By the end of gastrulation (stage 13), notochord comprised two or three rows of cells. Dg (Fig. 1Aa) and laminin (Fig. 2Aa) were detected at somite and notochord boundaries. In Dg morphants, notochordal cells were correctly segregated from somites and organized as in controls, but Dg and laminin were absent (Fig. 1Cb, Fig.2Ab). At early neurulation, the notochord adopted a trapezoidal shape, and laminin was detected at the basal poles of cells (Fig. 2Ac). By contrast, in Dg morphants, the notochord showed a mediolateral enlargement, and laminin was absent (Fig. 2Ad; supplementary material Fig. S5A). Although we could not detect localized signals of laminin in Dg morphants, a western blot analysis revealed that the expression level of laminin was unaffected, indicating that the mRNA expression level was unaffected (Fig. 2D). To ensure that these phenotypes were independent of an effect of Dg-knockdown on cell fates, the distribution of chordin transcripts, a specific marker of notochordal cell identity, was examined. At gastrulation, in toto analyses revealed an identical spatio-temporal distribution of chordin transcripts between controls and Dg morphants (supplementary material Fig. S2). On cryostat sections, laminin was absent around the chordin-positive enlarged notochord of Dg morphants (supplementary material Fig. S3b). We conclude that knockdown of Dg affects notochord morphology without affecting notochord cell fate.
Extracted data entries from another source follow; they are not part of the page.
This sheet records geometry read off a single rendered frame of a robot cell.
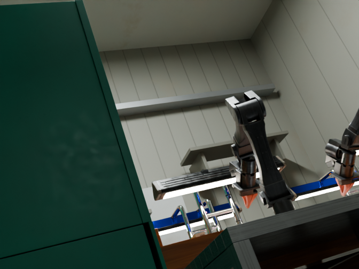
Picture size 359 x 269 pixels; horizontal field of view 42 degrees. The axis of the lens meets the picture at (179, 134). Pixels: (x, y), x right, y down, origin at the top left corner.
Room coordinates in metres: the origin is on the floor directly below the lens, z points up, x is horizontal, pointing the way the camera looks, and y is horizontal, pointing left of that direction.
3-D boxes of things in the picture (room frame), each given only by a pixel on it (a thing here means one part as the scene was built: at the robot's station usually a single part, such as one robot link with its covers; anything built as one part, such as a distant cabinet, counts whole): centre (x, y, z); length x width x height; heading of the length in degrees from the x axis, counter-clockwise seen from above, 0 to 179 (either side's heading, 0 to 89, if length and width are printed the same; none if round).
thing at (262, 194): (1.43, -0.21, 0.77); 0.09 x 0.06 x 0.06; 94
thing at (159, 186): (1.97, -0.11, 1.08); 0.62 x 0.08 x 0.07; 114
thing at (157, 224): (2.48, 0.12, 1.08); 0.62 x 0.08 x 0.07; 114
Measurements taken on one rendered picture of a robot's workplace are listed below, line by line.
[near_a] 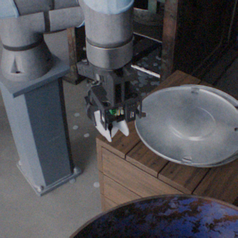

At mid-neurulation, the notochord began to round up, and laminin accumulated in the sheath (Fig. 2Ae; supplementary material Fig. S3c). In Dg morphants, notochord morphology was indistinguishable and laminin remained absent (Fig. 2Af; supplementary material Fig. S3d). By stage 25, notochords remained round and were delimited by Tor70 labeling (Fig. 2Ag). In Dg morphants, notochords appeared smaller in sections, laminin was absent (data not shown), and Tor70 labeling was discontinuous (Fig. 2Ah). Interestingly, green-fluorescent cells containing Dg-MO, which were not integrated into the notochord, were positive for chordin (Fig. 2Ag′,Ah′, arrowheads). Finally, we also tested whether other ECM components were affected in Dg morphants. Cryosections revealed that fibrillin and fibronectin were correctly expressed in Dg morphants (Fig. 2B,C).

Fig. 2.

Dystroglycan depletion affects laminin distribution and notochord morphogenesis. (A) Embryos were co-injected with ras-GFP mRNAs and C-MO or Dg-MO. Immunodetection of laminin or using the Tor70 antibody at stage 13 through to stage 25 (indicated at the top right of the images). (a-h) In Dg morphants, laminin is absent around the notochord (NC). Dotted lines outline the notochord. (g′,h′) In situ hybridization for chordin and immunodetection using Tor70 were combined at stage 25. Laminin remains absent, and the notochord shape is affected. Arrowheads in h and h′ point to two chordin-positive cells (blue in h′) that were depleted of Dg (green in h) and had not integrated in the notochord. (B,C) Embryos were co-injected with ras-GFP mRNAs with C-MO or Dg-MO. Immunodetection of fibrillin (B) and fibronectin (C) at stages 13, 15 and 25. These components of the extracellular matrix are detected in Dg morphants. (D) Immunoblot of protein extracts of wild-type (WT) or Dg-MO embryos (stage 25). In Dg-MO protein extract, Dg is undetected and the amount of laminin is comparable to that of WT. NC, notochord; NP, neural plate; S, somite; R, ratios of laminin and β-Dg to α-tubulin normalized against that of WT are shown under each lane. Scale bars: 25 μm.

Fig. 2.

Dystroglycan depletion affects laminin distribution and notochord morphogenesis. (A) Embryos were co-injected with ras-GFP mRNAs and C-MO or Dg-MO. Immunodetection of laminin or using the Tor70 antibody at stage 13 through to stage 25 (indicated at the top right of the images). (a-h) In Dg morphants, laminin is absent around the notochord (NC). Dotted lines outline the notochord. (g′,h′) In situ hybridization for chordin and immunodetection using Tor70 were combined at stage 25. Laminin remains absent, and the notochord shape is affected. Arrowheads in h and h′ point to two chordin-positive cells (blue in h′) that were depleted of Dg (green in h) and had not integrated in the notochord. (B,C) Embryos were co-injected with ras-GFP mRNAs with C-MO or Dg-MO. Immunodetection of fibrillin (B) and fibronectin (C) at stages 13, 15 and 25. These components of the extracellular matrix are detected in Dg morphants. (D) Immunoblot of protein extracts of wild-type (WT) or Dg-MO embryos (stage 25). In Dg-MO protein extract, Dg is undetected and the amount of laminin is comparable to that of WT. NC, notochord; NP, neural plate; S, somite; R, ratios of laminin and β-Dg to α-tubulin normalized against that of WT are shown under each lane. Scale bars: 25 μm.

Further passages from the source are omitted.